State Department Misplaced $6 Billion In Taxpayer Money In Past Six Years
As chatter continues about the prospect of a Hillary Clinton Presidency in 2016, an Inspector General report raises new questions about the former Secretary of State’s leadership abilities. The report released this week details how the State Department misplaced $6 billion in taxpayer funds due to improper filing of contracts, mostly during Clinton’s tenure as top diplomat.
The State Department’s new Inspector General Steve Linick issued a special “management alert” warning that the Department’s mismanagement of the $6 billion over the past six years, four of which were during Clinton’s tenure, “creates significant financial risk and demonstrates lack of internal control …”
The report outlines numerous examples of “poor contract file administration” that create “conditions conducive to fraud, as corrupt individuals may attempt to conceal evidence of illicit behavior by omitting key documents from the contract file.”
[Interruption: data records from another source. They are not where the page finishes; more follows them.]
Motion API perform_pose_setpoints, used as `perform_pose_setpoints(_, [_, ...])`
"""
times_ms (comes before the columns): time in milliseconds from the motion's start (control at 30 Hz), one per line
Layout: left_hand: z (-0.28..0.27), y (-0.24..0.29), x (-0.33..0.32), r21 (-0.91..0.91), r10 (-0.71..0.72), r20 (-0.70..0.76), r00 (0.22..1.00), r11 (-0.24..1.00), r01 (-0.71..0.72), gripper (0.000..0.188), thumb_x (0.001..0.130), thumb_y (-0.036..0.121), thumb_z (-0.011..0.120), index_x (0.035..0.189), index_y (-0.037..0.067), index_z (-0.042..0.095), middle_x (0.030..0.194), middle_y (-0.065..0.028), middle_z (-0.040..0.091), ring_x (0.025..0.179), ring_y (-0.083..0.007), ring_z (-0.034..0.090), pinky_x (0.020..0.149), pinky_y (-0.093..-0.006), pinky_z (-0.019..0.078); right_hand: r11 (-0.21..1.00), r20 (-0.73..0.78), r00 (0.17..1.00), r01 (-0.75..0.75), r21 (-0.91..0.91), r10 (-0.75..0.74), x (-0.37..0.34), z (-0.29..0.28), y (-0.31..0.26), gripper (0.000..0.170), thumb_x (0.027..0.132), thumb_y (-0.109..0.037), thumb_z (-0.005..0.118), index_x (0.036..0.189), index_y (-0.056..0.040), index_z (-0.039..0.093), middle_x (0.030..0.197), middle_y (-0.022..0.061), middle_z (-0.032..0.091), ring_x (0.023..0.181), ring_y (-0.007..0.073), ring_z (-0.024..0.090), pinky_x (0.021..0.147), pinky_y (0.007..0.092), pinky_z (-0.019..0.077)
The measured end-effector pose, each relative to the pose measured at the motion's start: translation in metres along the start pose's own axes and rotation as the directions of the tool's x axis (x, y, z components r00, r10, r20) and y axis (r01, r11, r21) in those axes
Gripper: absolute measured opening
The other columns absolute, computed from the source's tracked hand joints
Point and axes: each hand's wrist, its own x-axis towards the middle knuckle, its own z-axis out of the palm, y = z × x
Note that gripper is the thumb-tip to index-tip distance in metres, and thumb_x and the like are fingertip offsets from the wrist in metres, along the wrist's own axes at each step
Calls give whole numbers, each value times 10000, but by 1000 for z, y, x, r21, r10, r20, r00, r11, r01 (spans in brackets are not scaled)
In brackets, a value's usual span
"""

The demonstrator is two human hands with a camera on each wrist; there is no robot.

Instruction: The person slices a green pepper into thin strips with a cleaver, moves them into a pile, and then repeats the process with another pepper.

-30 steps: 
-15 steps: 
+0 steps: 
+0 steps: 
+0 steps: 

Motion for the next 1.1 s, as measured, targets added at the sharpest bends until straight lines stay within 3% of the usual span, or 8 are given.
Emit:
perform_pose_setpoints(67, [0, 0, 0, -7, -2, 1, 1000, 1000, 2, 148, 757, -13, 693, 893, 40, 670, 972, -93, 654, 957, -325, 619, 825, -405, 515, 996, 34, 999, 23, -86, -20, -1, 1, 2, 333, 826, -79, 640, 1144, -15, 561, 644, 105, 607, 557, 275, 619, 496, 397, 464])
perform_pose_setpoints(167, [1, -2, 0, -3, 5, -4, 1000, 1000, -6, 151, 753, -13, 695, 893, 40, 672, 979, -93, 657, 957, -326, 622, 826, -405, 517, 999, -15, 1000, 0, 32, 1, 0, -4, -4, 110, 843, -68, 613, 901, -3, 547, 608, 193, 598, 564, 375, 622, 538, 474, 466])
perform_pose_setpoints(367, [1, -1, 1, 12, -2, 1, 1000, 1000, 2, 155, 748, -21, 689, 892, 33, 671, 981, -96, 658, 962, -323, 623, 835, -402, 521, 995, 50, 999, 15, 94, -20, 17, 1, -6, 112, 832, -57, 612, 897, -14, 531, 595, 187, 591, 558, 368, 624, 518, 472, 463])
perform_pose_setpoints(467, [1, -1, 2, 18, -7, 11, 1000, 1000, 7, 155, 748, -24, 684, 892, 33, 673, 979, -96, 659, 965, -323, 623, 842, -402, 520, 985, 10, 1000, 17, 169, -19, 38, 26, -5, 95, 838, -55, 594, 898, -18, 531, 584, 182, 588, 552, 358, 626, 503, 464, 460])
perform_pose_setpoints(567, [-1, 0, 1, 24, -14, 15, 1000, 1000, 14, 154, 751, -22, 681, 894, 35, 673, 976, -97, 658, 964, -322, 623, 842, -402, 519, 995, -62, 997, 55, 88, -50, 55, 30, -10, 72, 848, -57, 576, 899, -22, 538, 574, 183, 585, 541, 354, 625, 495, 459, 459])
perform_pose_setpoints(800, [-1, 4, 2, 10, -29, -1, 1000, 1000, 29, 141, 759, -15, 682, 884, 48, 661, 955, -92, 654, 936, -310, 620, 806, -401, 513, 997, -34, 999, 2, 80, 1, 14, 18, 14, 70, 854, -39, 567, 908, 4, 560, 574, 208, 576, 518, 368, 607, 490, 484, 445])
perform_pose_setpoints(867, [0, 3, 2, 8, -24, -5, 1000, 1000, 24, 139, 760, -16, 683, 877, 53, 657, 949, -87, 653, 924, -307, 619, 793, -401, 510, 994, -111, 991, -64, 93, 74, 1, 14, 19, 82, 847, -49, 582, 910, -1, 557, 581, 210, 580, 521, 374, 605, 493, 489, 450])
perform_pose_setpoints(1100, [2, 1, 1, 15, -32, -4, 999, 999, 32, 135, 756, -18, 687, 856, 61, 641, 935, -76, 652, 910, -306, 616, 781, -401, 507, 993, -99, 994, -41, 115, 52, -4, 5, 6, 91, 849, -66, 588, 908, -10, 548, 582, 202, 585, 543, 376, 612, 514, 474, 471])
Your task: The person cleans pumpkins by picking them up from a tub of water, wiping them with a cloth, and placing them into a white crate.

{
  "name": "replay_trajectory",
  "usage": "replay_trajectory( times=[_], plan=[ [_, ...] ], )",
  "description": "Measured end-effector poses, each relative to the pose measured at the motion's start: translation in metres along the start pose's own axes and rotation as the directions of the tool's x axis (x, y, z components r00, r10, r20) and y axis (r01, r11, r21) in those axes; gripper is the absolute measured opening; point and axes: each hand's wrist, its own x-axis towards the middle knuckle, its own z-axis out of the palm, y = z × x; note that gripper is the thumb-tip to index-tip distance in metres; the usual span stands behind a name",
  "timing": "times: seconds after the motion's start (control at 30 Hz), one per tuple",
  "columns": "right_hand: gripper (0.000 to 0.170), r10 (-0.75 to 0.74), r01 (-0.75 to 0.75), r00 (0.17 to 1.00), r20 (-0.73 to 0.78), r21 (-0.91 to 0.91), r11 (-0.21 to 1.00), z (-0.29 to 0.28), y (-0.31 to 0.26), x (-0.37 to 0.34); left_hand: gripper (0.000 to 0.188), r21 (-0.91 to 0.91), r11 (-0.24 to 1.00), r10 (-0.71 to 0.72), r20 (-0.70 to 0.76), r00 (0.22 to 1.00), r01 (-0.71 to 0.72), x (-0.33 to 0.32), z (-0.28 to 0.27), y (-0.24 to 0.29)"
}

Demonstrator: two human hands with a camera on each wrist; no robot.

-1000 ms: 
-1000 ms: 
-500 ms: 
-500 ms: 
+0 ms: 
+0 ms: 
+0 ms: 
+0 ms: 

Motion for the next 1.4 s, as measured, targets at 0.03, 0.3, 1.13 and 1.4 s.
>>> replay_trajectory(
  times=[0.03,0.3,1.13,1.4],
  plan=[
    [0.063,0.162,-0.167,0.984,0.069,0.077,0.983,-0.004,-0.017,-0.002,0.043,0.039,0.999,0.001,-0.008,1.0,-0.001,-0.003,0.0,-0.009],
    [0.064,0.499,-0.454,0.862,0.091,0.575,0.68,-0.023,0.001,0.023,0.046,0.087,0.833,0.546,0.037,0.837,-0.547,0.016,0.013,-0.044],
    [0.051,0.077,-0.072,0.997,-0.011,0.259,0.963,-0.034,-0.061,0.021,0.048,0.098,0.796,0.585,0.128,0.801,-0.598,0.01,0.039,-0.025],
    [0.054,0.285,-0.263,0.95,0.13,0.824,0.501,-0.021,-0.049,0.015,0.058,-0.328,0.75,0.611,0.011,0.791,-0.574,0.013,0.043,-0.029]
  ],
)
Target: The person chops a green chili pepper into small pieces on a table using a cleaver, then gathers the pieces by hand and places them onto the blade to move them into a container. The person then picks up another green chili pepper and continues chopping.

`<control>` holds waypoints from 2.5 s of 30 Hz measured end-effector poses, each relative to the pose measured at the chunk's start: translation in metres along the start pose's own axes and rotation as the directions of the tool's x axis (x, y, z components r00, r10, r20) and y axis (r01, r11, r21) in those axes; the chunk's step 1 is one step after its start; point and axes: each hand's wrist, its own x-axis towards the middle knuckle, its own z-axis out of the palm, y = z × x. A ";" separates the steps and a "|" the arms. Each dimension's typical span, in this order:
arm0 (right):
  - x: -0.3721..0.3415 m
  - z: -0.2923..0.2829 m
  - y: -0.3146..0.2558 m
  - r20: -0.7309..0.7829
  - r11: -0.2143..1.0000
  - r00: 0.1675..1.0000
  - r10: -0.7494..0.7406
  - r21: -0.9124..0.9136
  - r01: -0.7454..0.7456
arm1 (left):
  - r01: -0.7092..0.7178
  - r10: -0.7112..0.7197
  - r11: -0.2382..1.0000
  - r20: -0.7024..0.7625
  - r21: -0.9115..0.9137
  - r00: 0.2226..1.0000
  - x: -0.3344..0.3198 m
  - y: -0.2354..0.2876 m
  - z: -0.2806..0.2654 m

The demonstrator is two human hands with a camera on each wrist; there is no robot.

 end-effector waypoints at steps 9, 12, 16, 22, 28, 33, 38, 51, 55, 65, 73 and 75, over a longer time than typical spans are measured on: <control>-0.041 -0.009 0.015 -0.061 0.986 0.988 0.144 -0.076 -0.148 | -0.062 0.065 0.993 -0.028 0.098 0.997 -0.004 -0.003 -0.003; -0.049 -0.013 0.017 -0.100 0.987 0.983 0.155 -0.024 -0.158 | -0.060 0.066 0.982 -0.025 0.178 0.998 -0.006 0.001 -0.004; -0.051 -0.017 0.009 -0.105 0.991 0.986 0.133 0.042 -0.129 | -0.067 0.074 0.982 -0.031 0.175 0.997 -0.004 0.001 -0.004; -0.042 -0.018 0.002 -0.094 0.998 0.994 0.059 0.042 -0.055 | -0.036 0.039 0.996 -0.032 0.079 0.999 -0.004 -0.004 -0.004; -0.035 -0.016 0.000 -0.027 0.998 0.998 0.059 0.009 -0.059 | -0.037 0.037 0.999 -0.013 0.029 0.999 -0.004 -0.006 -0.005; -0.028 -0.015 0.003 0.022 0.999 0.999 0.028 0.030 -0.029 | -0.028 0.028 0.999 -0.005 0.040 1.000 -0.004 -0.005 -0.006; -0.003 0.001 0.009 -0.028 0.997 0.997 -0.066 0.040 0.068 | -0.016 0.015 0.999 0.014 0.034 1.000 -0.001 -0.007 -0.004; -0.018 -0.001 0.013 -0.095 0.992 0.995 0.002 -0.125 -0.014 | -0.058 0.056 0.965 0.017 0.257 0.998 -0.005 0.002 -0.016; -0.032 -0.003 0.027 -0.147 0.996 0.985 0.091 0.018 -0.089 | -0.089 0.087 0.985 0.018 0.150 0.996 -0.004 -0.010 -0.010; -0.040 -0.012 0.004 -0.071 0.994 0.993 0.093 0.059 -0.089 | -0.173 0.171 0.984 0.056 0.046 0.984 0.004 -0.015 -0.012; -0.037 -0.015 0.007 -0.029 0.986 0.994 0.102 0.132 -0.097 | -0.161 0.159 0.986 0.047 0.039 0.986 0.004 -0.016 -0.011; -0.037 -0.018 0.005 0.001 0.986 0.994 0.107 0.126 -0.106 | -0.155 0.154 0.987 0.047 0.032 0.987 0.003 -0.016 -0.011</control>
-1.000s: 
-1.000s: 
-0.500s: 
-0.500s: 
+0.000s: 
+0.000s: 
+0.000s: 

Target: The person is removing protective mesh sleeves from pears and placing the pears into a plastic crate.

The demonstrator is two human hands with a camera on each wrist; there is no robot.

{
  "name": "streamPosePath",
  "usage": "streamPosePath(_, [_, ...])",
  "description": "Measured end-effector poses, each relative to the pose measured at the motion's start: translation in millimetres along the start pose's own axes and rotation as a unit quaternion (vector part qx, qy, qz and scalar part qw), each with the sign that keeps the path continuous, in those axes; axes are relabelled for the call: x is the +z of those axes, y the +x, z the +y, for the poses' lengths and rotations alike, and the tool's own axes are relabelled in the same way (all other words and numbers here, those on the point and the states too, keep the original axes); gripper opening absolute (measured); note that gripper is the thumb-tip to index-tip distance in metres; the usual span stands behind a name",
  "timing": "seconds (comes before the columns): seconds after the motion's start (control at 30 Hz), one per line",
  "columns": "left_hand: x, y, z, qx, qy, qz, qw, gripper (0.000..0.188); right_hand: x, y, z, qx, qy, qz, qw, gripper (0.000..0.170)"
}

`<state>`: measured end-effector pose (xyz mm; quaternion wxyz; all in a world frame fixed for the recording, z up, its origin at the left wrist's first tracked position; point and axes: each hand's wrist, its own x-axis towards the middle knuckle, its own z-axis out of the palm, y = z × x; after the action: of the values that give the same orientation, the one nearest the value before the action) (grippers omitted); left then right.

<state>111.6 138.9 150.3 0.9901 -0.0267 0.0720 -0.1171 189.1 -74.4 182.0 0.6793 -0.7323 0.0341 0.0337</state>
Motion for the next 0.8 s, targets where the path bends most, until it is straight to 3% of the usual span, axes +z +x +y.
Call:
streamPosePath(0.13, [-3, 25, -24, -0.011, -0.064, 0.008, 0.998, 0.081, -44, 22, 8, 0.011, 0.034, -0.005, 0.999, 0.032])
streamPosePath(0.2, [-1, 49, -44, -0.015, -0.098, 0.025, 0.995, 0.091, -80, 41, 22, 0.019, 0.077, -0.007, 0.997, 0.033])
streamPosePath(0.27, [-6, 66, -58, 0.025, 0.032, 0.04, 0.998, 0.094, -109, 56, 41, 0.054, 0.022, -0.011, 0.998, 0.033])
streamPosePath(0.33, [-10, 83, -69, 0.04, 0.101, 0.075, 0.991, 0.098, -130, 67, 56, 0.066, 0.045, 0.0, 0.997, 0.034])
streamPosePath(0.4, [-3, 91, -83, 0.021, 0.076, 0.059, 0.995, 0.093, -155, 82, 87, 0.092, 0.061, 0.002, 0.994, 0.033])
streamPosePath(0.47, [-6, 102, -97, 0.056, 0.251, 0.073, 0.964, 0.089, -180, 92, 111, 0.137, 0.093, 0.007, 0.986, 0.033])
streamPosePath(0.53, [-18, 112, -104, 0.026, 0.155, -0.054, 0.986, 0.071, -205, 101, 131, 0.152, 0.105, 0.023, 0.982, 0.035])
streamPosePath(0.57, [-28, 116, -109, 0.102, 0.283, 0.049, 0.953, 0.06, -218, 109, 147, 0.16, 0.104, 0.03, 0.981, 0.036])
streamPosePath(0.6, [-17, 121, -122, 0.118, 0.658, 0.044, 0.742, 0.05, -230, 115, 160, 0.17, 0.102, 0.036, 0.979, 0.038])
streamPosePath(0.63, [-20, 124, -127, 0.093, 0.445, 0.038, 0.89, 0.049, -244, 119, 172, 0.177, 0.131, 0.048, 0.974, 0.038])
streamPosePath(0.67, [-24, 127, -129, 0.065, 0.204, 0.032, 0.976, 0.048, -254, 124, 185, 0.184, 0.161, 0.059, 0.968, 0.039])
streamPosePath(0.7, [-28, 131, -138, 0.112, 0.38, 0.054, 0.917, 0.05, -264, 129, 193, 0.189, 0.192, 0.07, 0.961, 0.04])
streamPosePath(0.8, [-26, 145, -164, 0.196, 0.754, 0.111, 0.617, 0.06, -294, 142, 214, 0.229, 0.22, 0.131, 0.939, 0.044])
For example, the IG noted that contract documents related to the U.S. war in Iraq could not be located in 33 out of 115 cases.
From the report:
The value of the contracts in the 33 missing [Iraqi War] files totaled $2.1 billion. Forty-eight of the 82 contract files received did not contain all of the documentation required by FAR 4.8. The value of the contracts in the 48 incomplete files totaled an additional $2.1 billion. An ongoing OIG audit of Bureau of African Affairs contracts revealed that CORs were unable to provide complete contract administration files for any of the eight contracts that were reviewed. The value of these contracts totaled $34.8 million.
In other instances the IG report indicates that the State Department failed to follow up on contracts to ensure that funds were properly used. The report provided one example wherein a $2.5 million contract lacked status reports or a tally of the amount of funding left for the contract.
The IG suggested that the State Department put a centralized system in place to track and maintain contract files and also to implement random checkups on contracts.
Linick’s “management alert” is only the second such urgent IG report in State Department history. The first, also issued by Linick in January, outlined “significant and recurring weaknesses in the Department of State Information System Security Program.”
President Barack Obama nominated Linick for the State Department’s Office of Inspector General last summer after the position had been vacant for five years, longer than any other Federal IG vacancy in the Nation’s history and most of Clinton’s tenure at the Department.